幼馴染みにお節介を足したものとは、なにがちがうのかがわからない。
「あのことって、なんだろう」
文脈的に、伝えて、というのは、わたしに、の意味なのだと思う。
二巡も覗いていい内容ではなかったから、閉じ目のボロボロになった封筒に手紙を入れ直す。
時刻は午後二時前。
おばさんがパートから帰ってくる午後四時過ぎまで、ここでじっとしていたら、わたしは何も変わらないままだ。
人任せで、自分にできることは精一杯し尽くしたと諦めて、放り出すのと変わらない。
閉じきらずに浮いた封筒から、もう一度便箋を出す。
窓越しにユリの部屋を見遣る。
こんなに近くにいるのに、心の距離は溝が見えないほど深く、ユリの姿が見えないほど遠いと思っていた。
わたしが近付けばいいだけだ。
ユリに嫌われていても、ユリが嫌いでも、わたしが歩み寄りさえすれば、ここから斜め向かいの家までの、ほんの少しの距離なのだから。
もう緊張する意味もないと割り切って、ユリの家の前に立つと、躊躇いなくインターホンを押す。
鳴り終わる前に、重ねてボタンを押し込む。
指を引っ込めて、完全に戻ってくる前にまた押して。
外にいても、響く音は微かに聞こえてくる。
きっと、家の中にはけたたましいほどの音が響いているのだろう。
迷惑なんていくらでもかけてやればいい。
わたしだって、夏哉の残した手紙に振り回されて、上手く事が進まなくて、そろそろ苛立ち始めているところなのだから。
これくらいにしておいた方が、と遠慮したがる自分をボタンと一緒に押し込んで、体感ではかなりの時間が経過した。

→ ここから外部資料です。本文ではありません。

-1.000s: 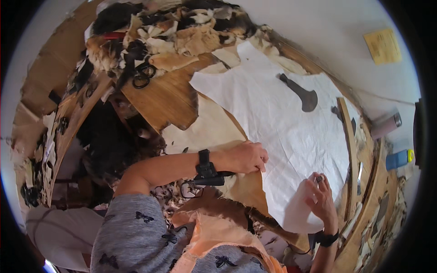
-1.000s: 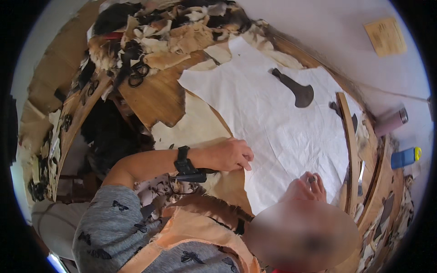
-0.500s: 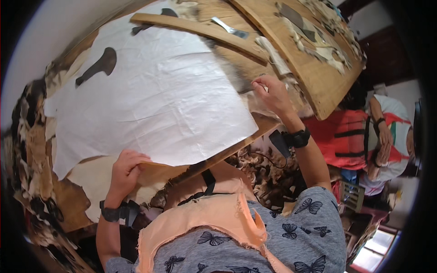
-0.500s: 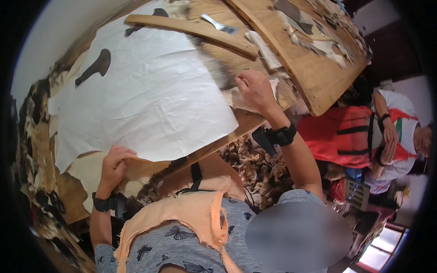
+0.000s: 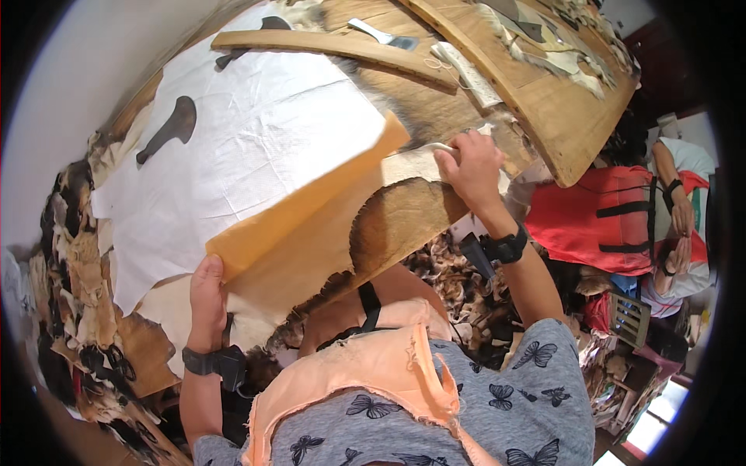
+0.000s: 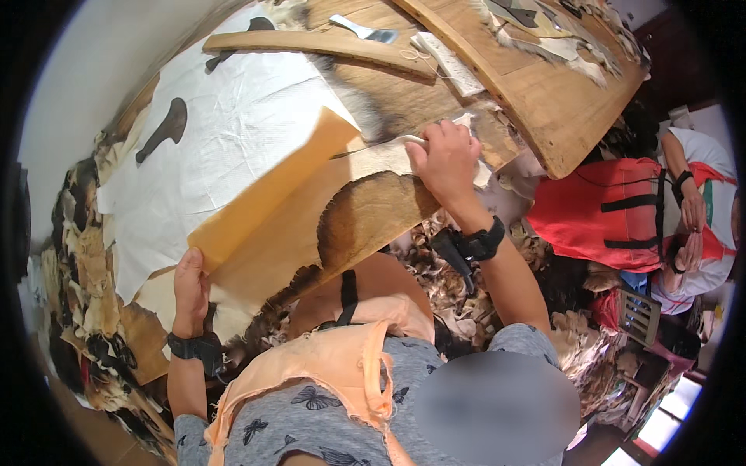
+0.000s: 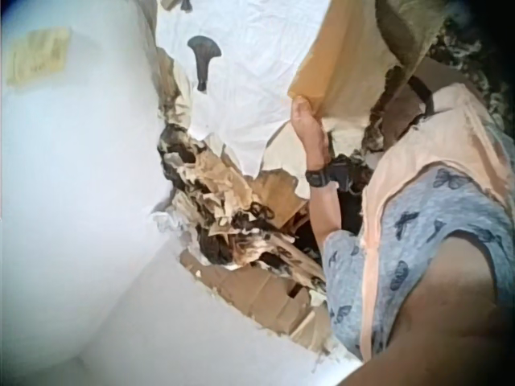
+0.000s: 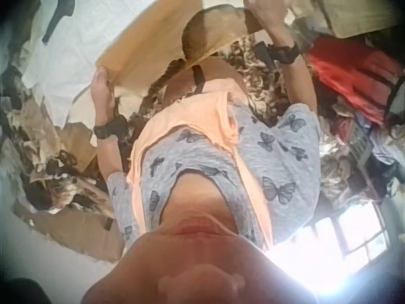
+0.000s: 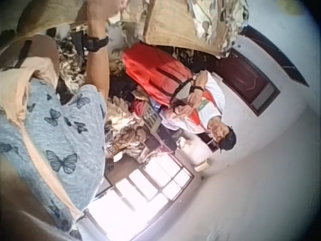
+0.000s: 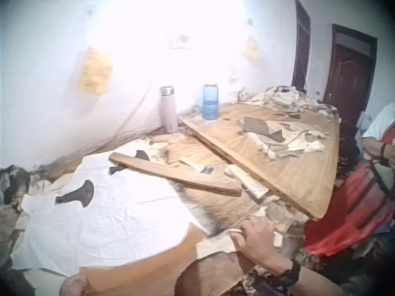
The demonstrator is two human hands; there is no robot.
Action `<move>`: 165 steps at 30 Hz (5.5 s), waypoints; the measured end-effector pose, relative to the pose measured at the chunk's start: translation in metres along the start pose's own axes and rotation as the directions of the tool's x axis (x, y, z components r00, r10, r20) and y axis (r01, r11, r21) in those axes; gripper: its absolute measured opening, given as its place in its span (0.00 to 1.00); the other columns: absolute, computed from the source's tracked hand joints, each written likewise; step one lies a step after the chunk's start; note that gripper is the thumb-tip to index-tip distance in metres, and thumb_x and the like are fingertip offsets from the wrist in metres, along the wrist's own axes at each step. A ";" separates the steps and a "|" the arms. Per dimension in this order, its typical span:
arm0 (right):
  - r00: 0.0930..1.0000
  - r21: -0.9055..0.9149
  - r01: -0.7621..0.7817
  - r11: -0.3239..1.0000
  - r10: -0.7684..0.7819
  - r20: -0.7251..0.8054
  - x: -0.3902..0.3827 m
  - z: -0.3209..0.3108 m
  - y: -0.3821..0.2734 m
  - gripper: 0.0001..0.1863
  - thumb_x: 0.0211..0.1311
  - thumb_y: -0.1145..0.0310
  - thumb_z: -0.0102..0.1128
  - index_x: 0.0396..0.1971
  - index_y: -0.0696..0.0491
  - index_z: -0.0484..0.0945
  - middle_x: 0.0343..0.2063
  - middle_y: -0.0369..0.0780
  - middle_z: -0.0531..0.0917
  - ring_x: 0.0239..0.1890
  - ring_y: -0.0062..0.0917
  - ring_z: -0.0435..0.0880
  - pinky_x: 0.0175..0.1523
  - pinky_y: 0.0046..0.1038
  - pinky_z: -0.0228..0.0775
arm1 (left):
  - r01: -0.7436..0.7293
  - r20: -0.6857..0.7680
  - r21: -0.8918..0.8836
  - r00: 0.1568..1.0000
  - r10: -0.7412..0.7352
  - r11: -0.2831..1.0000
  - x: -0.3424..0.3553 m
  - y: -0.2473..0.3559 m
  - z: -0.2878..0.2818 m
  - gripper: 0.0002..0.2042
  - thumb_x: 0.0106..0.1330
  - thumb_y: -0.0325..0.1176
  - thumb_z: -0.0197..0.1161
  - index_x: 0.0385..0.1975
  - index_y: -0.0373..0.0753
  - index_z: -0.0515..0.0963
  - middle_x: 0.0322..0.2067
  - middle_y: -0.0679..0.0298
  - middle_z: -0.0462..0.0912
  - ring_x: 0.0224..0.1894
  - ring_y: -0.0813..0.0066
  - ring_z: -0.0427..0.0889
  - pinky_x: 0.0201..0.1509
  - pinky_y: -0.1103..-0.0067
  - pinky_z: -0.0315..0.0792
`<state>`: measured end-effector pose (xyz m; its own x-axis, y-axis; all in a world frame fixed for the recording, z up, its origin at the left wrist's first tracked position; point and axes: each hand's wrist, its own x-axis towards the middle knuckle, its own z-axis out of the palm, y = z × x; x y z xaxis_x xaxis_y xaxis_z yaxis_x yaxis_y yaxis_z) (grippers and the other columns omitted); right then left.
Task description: Cutting and sewing together pieces of fur hide to match a pattern.
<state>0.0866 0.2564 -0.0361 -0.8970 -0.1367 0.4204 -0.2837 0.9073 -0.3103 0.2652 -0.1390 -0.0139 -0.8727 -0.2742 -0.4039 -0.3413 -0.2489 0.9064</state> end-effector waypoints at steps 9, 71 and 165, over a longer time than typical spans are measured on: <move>0.993 -0.096 -0.003 0.995 0.015 0.119 0.021 0.011 0.000 0.11 0.42 0.59 0.59 0.21 0.51 0.79 0.24 0.42 0.77 0.32 0.38 0.76 0.37 0.38 0.65 | -0.516 0.353 0.794 0.822 0.448 0.322 -0.013 0.014 0.025 0.06 0.52 0.23 0.55 0.29 0.35 0.76 0.25 0.55 0.75 0.32 0.54 0.74 0.37 0.69 0.69; 0.114 0.499 0.770 0.398 -0.855 0.506 0.081 0.100 -0.322 0.36 0.59 0.61 0.51 0.62 0.62 0.50 0.63 0.53 0.54 0.67 0.49 0.47 0.68 0.41 0.41 | -0.852 0.739 0.400 0.518 0.431 0.337 -0.009 -0.016 -0.016 0.09 0.57 0.33 0.57 0.31 0.34 0.77 0.41 0.60 0.78 0.50 0.63 0.70 0.51 0.73 0.67; 0.905 0.070 0.282 0.957 -0.290 0.312 0.103 0.002 0.015 0.04 0.52 0.75 0.54 0.26 0.60 0.73 0.20 0.50 0.73 0.24 0.36 0.76 0.31 0.31 0.66 | -0.097 -0.584 -0.044 0.810 0.053 0.994 -0.053 0.026 -0.098 0.23 0.65 0.30 0.53 0.60 0.37 0.60 0.46 0.59 0.76 0.30 0.79 0.77 0.28 0.88 0.66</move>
<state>-0.0112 0.2553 0.0008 -0.8350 -0.5108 0.2045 -0.5485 0.8015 -0.2380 0.3368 -0.2224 0.0184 -0.5208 -0.7781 -0.3511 -0.2398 -0.2614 0.9350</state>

インターホンの電池の消耗への心配が掠め始めたころ、ふと視線を上げると、窓辺にユリの姿が見えた。
あんまりしつこいから、様子を見ようとしたのだろう。
ユリがわたしに目をとめたのなら、好都合だ。
「ユリ、ユリ!」
インターホンのマイクではなくて、見上げた窓に向かって呼びかける。
カーテンの裾が揺れて、ユリがその裏に隠れてしまっても。
「ユリ!」
ねえ、ユリ。
名前を連呼されるのは耐えられないでしょう。
止まないインターホンに耳を塞ぎたくなるでしょう。
声を張り上げたときに、ちょうど自転車で後ろを通り過ぎた、ひとつ先の通りに住むヤマダさんの、ぎょっとした顔を横目に見ても、ユリを呼ぶことを止めない。
どちらが折れるか、だなんて、もう決まっているようなものだ。
羞恥心で全身が熱いし、傍から見なくても非常識だし、もちろん近所迷惑。
でも、それもユリに見せつけるにはちょうどいい。
インターホンのボタンに刻まれた模様が指に転写されるんじゃないかってくらい、数えきれないほど鳴らした。
口の中がカラカラになるくらい、ユリって名前がゲシュタルト崩壊を起こすくらい、ずっと呼び続けた。
「いい加減にしてよ!」
予期しないタイミングで突然玄関のドアが開き、怒りを隠そうともしない顔のユリが出てきた。
「なんなの、あんた。何がしたいわけ」
最初から、それを聞いてくれたら良かったのに。
ユリが拒絶しか見せてくれなくて、理由がないのに訪ねてくるわけのないわたしを拒否し続けるから、こんなに時間がかかってしまった。
「これ」
門の隙間に手ごと便箋を突き出す。
玄関前に佇むユリが怪訝そうに顔を顰めて、こちらに近寄ってきた。
まだ警戒を解かずに、手紙とわたしとを見比べる。
その視線は、わたしをキッと睨みつける形で留まった。
「なにそれ。あんたが書いたの?」
「わたしじゃない。夏哉からの手紙」
ひったくられて、そのまま家に入られたらどうしよう。
すぐに引っ込められるように、少しだけ腰を引く。
「夏くんから……?」
夏哉の名前を出した途端、ユリの瞳が揺れた。
鋭かった目尻が、泣き出す寸前のように震える。
ユリの指先が手紙に触れようかと言うときに、わたしは口を開いた。
「わたし、これ勝手に読んだからね」
「は……?」
「開けてくれないなら、渡せない。ユリがこっちに来てくれないなら、ここでわたしが読み上げる」
後に引けないからって、あまりにも無茶なことを言っている自覚はある。
夏哉がユリにのこしたものを、形までなくすことはできない。
破り捨てるとは嘘でも言えないかわりに、いちばんユリが嫌がることを考えた。
「人の手紙を勝手に読むって、それおかしいよ。ありえない」
「わかってる」
「……最低。あんたなんか……」
続く言葉の候補はいくつか頭に浮かんだ。
嫌い、ではまだ生易しい。
大がつくくらいでも、まだ受ける傷は浅く済みそうだ。
ぐっと唇を噛んだかと思うと、ユリは門を開けて出て来た。
ようやく何の隔たりもなくユリと対面できたことにホッとして、つい気を緩めた瞬間を見計らったのか、ひったくるように手紙を奪われた。